### Data for analysis
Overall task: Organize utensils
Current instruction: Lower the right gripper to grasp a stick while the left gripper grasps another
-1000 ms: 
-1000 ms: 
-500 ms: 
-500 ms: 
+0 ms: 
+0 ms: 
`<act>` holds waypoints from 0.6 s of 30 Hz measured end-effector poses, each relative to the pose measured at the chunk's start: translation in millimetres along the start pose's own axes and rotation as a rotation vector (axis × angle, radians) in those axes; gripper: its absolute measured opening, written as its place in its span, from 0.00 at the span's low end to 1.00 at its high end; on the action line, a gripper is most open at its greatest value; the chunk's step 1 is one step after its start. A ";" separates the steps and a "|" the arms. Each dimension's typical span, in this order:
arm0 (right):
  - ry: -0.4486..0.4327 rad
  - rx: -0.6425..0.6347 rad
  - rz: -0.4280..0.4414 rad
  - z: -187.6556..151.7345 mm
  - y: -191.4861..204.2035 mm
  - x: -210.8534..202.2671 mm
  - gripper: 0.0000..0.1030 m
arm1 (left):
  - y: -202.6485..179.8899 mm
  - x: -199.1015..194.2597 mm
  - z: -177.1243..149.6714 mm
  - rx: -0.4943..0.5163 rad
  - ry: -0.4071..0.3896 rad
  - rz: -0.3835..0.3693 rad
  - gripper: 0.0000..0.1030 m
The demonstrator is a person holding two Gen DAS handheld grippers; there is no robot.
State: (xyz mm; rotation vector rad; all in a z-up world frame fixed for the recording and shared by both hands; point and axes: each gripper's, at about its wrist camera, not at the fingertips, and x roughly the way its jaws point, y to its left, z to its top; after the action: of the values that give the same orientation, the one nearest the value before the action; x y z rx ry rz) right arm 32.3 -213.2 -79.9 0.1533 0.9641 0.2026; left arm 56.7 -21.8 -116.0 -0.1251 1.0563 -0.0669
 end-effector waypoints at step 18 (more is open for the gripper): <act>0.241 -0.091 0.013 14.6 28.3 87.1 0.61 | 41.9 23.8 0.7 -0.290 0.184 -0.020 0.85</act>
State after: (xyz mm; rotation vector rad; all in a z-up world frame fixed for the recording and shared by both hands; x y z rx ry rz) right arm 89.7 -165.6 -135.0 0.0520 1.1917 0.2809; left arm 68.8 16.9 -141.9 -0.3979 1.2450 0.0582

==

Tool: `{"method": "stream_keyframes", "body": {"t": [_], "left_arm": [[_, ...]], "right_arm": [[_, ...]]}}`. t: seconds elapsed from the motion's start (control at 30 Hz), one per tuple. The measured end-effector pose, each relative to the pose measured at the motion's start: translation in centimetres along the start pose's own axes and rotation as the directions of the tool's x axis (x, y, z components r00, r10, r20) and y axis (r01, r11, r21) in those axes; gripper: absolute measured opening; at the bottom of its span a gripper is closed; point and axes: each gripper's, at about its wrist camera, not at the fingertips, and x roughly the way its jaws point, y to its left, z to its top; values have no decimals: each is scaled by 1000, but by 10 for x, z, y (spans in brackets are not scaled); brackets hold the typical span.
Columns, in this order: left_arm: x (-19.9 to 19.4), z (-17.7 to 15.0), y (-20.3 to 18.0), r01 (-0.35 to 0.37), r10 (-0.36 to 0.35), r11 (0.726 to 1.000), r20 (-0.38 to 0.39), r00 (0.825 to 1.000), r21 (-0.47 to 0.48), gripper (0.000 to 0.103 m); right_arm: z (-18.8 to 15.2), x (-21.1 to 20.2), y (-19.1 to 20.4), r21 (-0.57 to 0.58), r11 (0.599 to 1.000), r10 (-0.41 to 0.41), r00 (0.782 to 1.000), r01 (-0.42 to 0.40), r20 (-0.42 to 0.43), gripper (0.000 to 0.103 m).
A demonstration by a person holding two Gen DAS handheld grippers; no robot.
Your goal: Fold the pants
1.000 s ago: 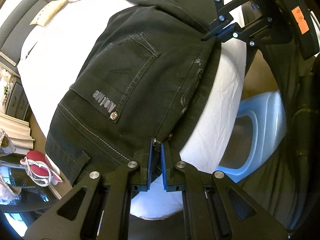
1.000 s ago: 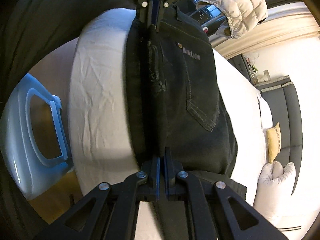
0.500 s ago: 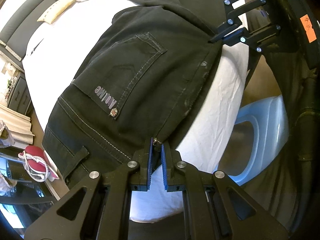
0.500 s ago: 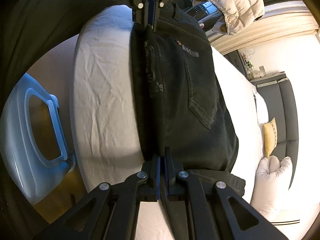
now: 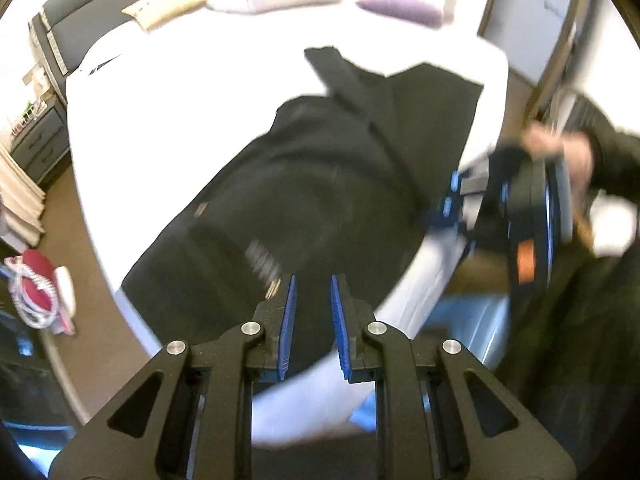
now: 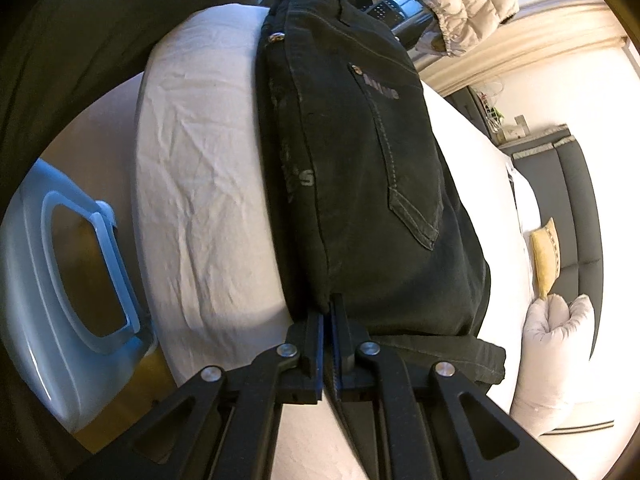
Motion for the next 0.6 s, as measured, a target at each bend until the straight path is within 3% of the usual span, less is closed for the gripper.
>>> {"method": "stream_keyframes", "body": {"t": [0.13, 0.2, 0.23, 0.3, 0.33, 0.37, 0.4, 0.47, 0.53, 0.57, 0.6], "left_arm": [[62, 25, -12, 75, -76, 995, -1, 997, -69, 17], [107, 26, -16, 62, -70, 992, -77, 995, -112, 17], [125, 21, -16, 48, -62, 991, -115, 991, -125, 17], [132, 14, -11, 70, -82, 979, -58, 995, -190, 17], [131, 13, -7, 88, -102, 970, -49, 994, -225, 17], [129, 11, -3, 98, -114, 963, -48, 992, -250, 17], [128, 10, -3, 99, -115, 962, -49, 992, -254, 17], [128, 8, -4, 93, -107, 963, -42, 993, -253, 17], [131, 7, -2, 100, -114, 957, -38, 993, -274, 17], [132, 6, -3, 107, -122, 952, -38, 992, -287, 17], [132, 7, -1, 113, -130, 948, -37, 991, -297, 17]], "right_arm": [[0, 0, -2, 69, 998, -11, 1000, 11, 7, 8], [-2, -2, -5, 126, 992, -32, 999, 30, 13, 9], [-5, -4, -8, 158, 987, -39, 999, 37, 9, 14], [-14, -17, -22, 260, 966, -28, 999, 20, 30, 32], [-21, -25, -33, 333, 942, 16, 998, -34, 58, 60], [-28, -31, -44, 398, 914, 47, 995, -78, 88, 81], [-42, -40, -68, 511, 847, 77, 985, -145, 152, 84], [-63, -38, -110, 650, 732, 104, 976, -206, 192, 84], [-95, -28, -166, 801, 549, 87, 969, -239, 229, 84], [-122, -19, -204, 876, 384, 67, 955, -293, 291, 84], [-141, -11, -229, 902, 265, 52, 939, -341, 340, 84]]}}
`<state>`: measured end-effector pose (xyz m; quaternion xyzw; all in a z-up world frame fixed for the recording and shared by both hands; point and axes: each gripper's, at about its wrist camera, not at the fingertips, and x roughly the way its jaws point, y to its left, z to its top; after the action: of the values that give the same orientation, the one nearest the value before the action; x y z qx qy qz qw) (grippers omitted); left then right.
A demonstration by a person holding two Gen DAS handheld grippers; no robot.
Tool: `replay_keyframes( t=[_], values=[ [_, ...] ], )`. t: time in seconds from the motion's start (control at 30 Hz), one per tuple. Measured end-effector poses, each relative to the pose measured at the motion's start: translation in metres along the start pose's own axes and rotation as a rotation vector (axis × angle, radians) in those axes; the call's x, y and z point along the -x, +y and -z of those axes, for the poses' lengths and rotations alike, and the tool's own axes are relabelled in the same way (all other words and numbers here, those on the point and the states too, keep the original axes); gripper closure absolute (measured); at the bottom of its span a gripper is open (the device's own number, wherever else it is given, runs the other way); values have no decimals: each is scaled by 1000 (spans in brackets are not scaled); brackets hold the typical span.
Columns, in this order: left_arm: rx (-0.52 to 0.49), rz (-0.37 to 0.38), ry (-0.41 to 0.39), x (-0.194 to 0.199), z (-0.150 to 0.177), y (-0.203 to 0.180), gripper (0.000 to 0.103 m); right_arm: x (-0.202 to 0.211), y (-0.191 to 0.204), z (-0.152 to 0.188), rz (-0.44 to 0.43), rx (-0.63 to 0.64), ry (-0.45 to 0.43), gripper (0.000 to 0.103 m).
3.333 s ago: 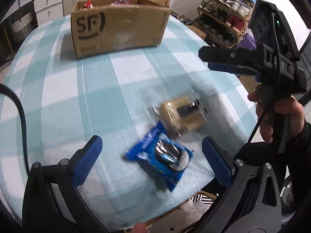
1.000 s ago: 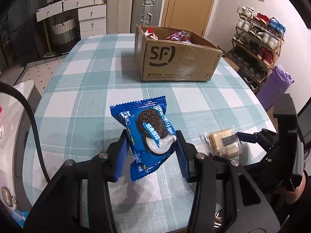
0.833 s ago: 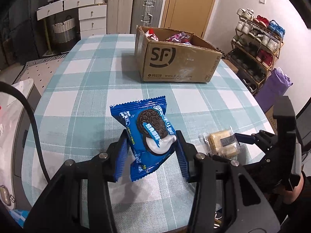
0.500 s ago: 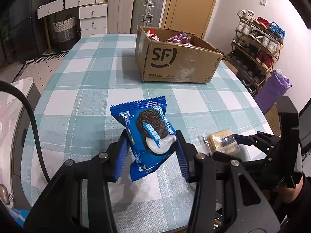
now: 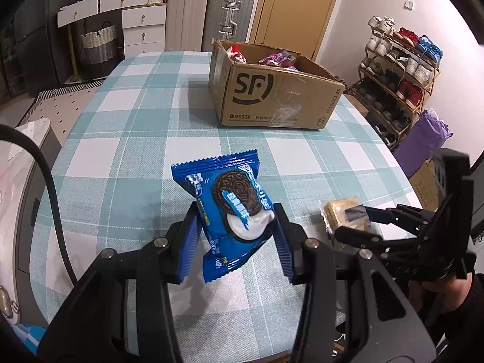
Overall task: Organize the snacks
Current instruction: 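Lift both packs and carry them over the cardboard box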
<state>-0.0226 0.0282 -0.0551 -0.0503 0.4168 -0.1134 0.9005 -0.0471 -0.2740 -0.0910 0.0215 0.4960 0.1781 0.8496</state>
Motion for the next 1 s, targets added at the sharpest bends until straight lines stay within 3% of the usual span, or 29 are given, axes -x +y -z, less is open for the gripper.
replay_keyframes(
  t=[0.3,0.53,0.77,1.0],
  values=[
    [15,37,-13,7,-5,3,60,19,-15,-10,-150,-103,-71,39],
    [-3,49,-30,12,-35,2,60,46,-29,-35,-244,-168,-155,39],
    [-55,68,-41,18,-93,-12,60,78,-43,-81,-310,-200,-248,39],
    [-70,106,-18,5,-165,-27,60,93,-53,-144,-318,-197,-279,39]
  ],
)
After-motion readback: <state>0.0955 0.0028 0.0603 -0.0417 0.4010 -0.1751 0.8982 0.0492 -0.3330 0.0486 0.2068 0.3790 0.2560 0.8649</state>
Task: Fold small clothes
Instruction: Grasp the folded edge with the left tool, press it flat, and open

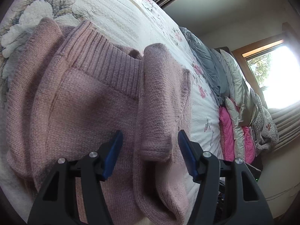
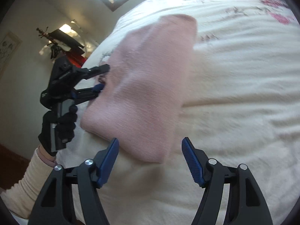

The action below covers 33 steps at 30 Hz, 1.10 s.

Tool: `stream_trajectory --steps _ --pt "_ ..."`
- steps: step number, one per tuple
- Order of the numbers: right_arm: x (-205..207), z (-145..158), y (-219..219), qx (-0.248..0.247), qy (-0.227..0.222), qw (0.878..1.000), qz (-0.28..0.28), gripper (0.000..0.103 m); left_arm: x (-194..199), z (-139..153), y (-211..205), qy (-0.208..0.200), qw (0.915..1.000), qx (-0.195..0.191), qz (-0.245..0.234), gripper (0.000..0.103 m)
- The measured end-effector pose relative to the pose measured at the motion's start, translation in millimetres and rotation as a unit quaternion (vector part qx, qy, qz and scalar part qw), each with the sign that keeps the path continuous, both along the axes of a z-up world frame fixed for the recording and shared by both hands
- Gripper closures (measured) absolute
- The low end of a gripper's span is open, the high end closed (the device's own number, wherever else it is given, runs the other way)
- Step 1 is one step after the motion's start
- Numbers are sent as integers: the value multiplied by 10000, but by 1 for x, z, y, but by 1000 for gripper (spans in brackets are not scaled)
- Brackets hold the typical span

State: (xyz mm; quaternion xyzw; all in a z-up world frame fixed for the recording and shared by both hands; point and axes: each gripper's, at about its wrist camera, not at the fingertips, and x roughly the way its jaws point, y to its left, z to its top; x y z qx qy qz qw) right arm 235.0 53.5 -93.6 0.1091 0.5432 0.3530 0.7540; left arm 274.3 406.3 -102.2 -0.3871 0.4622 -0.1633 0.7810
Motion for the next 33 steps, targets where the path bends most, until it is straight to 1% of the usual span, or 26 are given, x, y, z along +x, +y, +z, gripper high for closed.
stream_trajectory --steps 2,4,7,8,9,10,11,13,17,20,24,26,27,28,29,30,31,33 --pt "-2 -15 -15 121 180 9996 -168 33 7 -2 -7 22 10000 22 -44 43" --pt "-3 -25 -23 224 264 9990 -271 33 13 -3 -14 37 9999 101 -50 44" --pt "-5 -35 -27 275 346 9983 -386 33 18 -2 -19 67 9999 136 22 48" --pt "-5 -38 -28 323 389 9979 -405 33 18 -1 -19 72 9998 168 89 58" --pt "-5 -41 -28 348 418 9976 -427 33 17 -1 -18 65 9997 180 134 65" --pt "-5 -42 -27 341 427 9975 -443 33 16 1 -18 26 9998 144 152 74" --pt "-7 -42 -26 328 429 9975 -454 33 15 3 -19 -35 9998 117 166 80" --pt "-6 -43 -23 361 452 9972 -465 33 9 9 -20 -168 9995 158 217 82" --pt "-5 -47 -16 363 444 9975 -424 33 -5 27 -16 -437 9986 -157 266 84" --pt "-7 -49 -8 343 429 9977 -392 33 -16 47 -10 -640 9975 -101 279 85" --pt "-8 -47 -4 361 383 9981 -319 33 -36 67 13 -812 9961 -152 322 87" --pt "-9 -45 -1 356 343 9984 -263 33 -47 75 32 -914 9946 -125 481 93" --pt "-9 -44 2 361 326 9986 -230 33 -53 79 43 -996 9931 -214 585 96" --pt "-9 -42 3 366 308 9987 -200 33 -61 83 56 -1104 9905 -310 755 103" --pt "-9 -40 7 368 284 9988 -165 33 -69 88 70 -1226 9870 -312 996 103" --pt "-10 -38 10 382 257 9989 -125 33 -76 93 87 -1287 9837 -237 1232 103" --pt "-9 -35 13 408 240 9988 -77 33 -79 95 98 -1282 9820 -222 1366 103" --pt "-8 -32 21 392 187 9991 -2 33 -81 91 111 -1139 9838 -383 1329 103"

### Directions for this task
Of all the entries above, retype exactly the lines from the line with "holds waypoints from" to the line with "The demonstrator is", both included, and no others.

### Your solution
`<act>` holds waypoints from 0.6 s of 30 Hz measured end-effector poses, each relative to the pose measured at the chunk's start: translation in millimetres along the start pose's own axes and rotation as a rotation vector (axis × angle, radians) in those axes; gripper: its absolute measured opening, written as its place in its span, from 0.00 at the span's low end to 1.00 at its high end; on the action line, a gripper is most open at its greatest value; the chunk's step 1 is one step after its start. A ";" separates the steps and a "|" the arms. Each dimension's typical span, in this order:
arm0 (right):
  - ry: -0.4486..0.4327 rad
  - rx: -0.6425..0.6347 rad
  - rz: -0.4280..0.4414 rad
  - z: -187.6556..151.7345 mm
  - y: -191.4861..204.2035 mm
  - x: -210.8534..202.2671 mm
  - gripper: 0.0000..0.1030 m
arm1 (left):
  - y: -202.6485..179.8899 mm
  - x: -199.1015..194.2597 mm
  - z: -177.1243..149.6714 mm
  - rx: -0.4943..0.5163 rad
  - ry: -0.4071..0.3896 rad
  - rz: -0.3835..0.3693 rad
  - gripper: 0.0000..0.1030 m
The demonstrator is a person holding two Gen DAS handheld grippers; there is no robot.

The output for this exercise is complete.